### ACTIVITY
Transcribe the entries below word for word, beginning at the line with "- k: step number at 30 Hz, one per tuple" and stopping after the line with "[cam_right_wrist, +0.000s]"; drop all pictures.

##### RECORDS SUPPLIED #####

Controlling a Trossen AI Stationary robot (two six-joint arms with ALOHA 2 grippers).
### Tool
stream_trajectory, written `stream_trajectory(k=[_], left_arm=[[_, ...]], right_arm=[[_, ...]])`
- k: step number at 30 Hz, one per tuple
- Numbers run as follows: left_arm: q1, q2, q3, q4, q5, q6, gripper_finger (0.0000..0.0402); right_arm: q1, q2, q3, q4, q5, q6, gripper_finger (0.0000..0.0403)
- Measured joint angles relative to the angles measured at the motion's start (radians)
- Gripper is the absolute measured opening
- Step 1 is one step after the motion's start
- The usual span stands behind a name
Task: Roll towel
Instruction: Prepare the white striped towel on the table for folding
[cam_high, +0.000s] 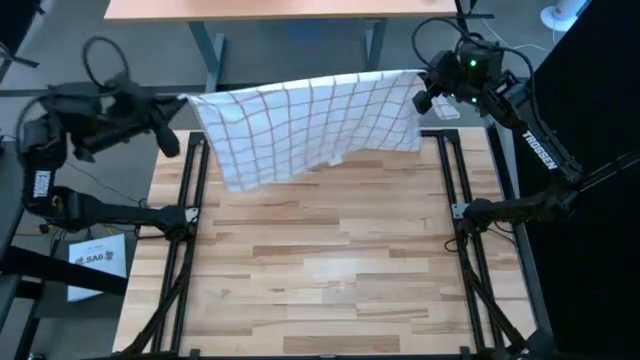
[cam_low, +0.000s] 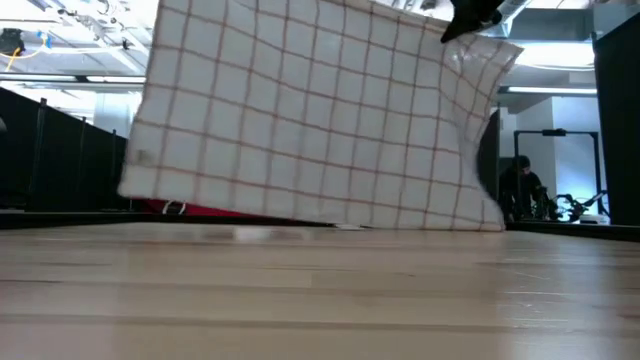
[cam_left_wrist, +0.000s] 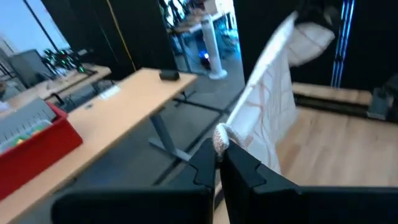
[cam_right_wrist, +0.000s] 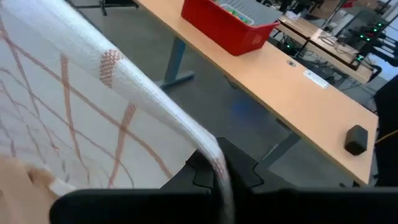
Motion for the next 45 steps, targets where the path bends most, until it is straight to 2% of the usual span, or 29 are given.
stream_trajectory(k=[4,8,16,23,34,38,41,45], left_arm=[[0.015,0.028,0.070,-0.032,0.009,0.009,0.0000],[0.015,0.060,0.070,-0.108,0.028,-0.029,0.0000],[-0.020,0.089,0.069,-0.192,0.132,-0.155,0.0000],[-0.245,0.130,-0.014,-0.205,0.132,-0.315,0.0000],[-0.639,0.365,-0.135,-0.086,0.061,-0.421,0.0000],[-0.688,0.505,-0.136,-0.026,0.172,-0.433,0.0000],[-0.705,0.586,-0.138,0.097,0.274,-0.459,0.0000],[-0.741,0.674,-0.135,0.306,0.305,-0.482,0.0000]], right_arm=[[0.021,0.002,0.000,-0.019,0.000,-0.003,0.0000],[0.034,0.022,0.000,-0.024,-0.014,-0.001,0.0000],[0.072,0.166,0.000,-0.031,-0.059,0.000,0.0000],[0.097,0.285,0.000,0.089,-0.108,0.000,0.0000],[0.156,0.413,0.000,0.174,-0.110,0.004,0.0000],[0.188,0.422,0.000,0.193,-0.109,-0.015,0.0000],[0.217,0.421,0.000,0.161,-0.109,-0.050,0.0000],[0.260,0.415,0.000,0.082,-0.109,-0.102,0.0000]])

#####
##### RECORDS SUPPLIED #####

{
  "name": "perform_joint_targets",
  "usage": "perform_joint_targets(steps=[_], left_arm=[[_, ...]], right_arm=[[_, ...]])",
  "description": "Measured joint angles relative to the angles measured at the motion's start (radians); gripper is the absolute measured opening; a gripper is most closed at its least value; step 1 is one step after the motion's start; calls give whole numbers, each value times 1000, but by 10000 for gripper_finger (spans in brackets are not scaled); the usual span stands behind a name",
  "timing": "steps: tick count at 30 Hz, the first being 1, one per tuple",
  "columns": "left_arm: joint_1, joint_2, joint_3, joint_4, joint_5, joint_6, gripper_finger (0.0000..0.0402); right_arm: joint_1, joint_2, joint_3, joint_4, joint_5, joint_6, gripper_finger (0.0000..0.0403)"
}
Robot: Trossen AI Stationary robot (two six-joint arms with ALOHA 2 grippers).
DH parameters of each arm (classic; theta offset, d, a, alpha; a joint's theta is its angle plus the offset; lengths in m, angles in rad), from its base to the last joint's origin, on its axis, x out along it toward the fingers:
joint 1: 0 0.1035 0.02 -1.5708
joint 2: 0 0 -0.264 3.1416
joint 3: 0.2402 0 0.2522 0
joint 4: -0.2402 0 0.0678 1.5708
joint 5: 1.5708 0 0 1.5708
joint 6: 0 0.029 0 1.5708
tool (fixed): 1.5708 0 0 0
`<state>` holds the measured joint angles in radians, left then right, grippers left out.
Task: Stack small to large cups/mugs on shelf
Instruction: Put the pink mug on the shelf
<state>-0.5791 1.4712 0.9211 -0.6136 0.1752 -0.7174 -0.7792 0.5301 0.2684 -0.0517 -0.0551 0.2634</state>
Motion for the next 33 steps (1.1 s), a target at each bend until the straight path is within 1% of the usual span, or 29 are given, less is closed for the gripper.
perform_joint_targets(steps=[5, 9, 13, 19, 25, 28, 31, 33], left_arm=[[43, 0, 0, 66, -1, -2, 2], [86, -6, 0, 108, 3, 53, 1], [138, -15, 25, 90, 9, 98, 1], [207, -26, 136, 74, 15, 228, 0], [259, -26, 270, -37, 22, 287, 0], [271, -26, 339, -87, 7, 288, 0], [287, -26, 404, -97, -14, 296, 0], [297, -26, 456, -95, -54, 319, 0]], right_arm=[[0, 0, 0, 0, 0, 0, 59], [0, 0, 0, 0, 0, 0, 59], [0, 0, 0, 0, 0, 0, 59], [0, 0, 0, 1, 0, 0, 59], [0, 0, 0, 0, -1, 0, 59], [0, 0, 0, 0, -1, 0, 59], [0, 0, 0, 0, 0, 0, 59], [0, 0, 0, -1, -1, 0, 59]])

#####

### RESULT
- k: step number at 30 Hz, one per tuple
- Numbers run as follows: left_arm: q1, q2, q3, q4, q5, q6, gripper_finger (0.0000..0.0402); right_arm: q1, q2, q3, q4, q5, q6, gripper_finger (0.0000..0.0403)
- Measured joint angles relative to the angles measured at the motion's start (radians)
- Gripper is the absolute measured opening
- Step 1 is one step after the motion's start
- The usual span stands behind a name
Task: Roll towel
Instruction: Prepare the white striped towel on the table for folding
[cam_high, +0.000s] 
[cam_low, +0.000s] 
[cam_left_wrist, +0.000s] 
[cam_right_wrist, +0.000s] 

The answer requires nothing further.